[imp] High Availability / Load Balancing

Noah silva nsilva at atari-source.com
Tue Dec 17 17:02:48 PST 2002


If you are truely talking about a -large- number of users, you could just
somehow hash their usernames such that each user gets assugned to one of
the servers.  Once they log in, user X could always get server Y.  This
could even be some sot of preference in LDAP.  
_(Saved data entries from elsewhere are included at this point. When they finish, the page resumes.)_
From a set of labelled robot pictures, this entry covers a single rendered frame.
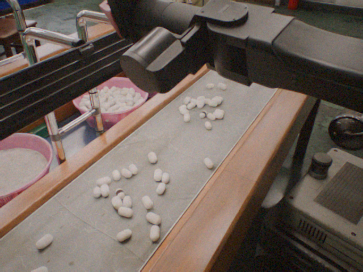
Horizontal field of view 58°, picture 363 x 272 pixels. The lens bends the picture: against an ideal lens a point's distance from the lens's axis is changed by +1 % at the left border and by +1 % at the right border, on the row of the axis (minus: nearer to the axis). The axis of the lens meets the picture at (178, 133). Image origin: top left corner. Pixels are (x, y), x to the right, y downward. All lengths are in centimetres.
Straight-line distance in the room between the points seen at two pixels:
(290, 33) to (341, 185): 104
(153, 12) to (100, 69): 23
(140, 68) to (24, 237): 53
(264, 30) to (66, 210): 62
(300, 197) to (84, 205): 76
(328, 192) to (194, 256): 73
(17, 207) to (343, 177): 111
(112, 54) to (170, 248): 41
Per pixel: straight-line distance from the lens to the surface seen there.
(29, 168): 98
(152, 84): 38
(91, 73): 63
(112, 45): 69
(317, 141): 239
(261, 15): 38
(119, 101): 121
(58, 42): 68
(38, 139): 103
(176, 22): 42
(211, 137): 100
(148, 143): 97
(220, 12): 38
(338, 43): 35
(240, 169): 86
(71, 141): 114
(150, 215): 74
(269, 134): 100
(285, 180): 201
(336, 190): 132
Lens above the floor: 133
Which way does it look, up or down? 36 degrees down
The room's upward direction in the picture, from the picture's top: straight up
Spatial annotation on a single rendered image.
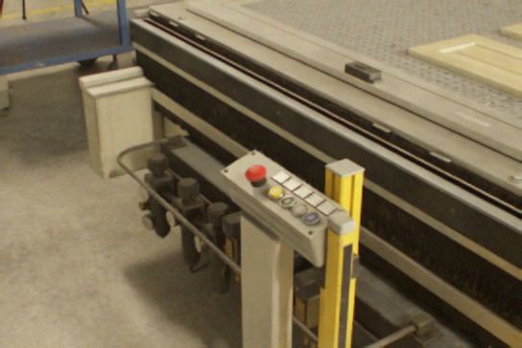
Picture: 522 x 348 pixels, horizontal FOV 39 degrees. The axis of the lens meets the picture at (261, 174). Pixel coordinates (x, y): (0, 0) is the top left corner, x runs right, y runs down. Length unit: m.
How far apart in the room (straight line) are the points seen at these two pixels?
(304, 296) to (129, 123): 1.17
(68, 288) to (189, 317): 0.46
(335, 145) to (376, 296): 0.37
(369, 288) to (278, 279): 0.42
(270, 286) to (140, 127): 1.40
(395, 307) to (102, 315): 1.15
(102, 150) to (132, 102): 0.20
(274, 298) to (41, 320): 1.29
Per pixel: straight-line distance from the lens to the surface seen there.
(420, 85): 1.92
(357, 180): 1.25
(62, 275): 2.75
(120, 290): 2.64
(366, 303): 1.71
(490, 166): 1.59
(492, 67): 2.06
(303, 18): 2.48
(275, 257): 1.34
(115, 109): 2.62
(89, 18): 4.76
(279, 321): 1.44
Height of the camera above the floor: 1.53
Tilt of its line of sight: 27 degrees down
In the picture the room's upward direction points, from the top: straight up
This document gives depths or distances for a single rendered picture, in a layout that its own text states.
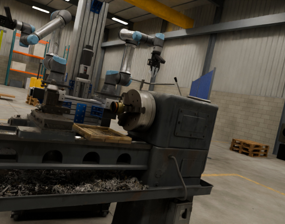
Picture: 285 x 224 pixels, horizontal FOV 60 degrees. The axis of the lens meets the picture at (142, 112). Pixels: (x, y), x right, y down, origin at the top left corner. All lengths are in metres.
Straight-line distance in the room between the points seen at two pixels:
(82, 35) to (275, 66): 10.98
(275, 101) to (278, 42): 2.69
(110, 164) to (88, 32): 1.37
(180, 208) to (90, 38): 1.72
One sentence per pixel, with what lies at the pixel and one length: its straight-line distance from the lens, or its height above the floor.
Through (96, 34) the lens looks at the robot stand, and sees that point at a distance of 2.56.
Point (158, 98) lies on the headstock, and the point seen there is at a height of 1.21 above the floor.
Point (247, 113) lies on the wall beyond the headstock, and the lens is 12.83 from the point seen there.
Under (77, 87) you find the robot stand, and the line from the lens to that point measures 2.39.
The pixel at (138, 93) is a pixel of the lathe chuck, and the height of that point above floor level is 1.21.
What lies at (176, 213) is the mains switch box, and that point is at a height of 0.37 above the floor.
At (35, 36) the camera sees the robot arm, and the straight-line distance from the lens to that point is 2.18.
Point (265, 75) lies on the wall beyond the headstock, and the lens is 12.88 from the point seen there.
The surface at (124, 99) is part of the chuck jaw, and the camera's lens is 1.82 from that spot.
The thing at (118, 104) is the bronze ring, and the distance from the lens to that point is 1.74.
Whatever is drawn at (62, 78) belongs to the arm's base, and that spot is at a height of 1.21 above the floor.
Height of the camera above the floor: 1.18
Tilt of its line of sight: 3 degrees down
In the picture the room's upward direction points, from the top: 12 degrees clockwise
Alternatively, even a single SQL server can have a warm backup running
beside it with failoverd.

 -- noah silva 

On Tue, 17 Dec 2002, robert sand wrote:

> I am already doing it with 3 servers.  The problem does come in with the sql 
> server as being the single point of failure unless you are able to continuously 
> sync the horde database over all servers in the pool of imp servers.  We use a 
> single server not in the imp pool for the sql database.
> 
> Lee wrote:
> 
> > The more i think about it, the more worried I get about the SQL sessions 
> > implementation. Not only does it require an additional dependancy for 
> > horde (we use ldap for prefs), but it more importantly introduces a 
> > single point of failure. Ive been giving this some thought and I think I 
> > have a far more elegant solutions. I'm not an expert on horde's APIs, 
> > but the following seems like it should work:
> > 
> > Get around the sessions problem:
> > 
> > We use DNS round robins to distribute load equally based on DNS 
> > sequentially resolving each of the servers in the round-robin. Although 
> > this continuous round-robin is nice, we could approximate the same 
> > distribution by choosing a server only once (when you first load 
> > http://webmail.myorg.com). When a user then hits the target horde 
> > implementation, horde would rely on the actual server name: 
> > http://webmail1.myorg.com, http://webmail2.myorg.com, or 
> > http://webmail3.myorg.com.
> > 
> > 
> > Get around the attachments problem:
> > 
> > Theoretically, when a user adds an attachment (uploads it), horde could 
> > create an array called attachments[1] = "path/to/file/uploaded" (like 
> > wise for a 2nd, 3rd etc... attachments). When the use then clicks the 
> > send button, the send funtion(s) try to attach the files that are store 
> > on the server. If the files are not there, horde just uses its 
> > attachments array to re-upload the files and attach them.
> > 
> > 
> > I'm really not an expert on horde's APIs, but the above seems like it 
> > should both be easy to implement and provide for 100% load balancing 
> > capability. If you guys agree, I might start taking a stab at 
> > implementing it this week.
> > 
> > Sincerely,
> > Lee
> > 
> > 
> > On Sunday, December 15, 2002, at 11:01 AM, Chuck Hagenbuch wrote:
> > 
> >> Quoting Dominic Ijichi <dom@ijichi.org>:
> >>
> >>> auto_prepend_file = "/opt/data/htdocs/sessionlib/adodb-session.php"
> >>
> >>
> >> FYI, you'll probably get better performance using Horde's SQL session
> >> handler implementation; as it is, you're loading *two* database 
> >> abstraction
> >> libraries all the time...
> >>
> >> -chuck
> >>
> >> -- 
> >> Charles Hagenbuch, <chuck@horde.org>
> >> "People ask me all the time what it will be like living without otters."
> >>  - Google, thanks to Harpers
> >>
> >> -- 
> >> IMP mailing list
> >> Frequently Asked Questions: http://horde.org/faq/
> >> To unsubscribe, mail: imp-unsubscribe@lists.horde.org
> > 
> > 
> > 
> 
> 
> -- 
> Robert Sand.
> mailto:rsand@d.umn.edu
> University of Minnesota, Duluth
> Information Technology Systems and Services
> 144 MWAH
> 218-726-6122        fax 218-726-7674
> 
> "Walk behind me I may not lead, Walk in front of me I may not follow,
>   Walk beside me and we walk together"  UTE Tribal proverb.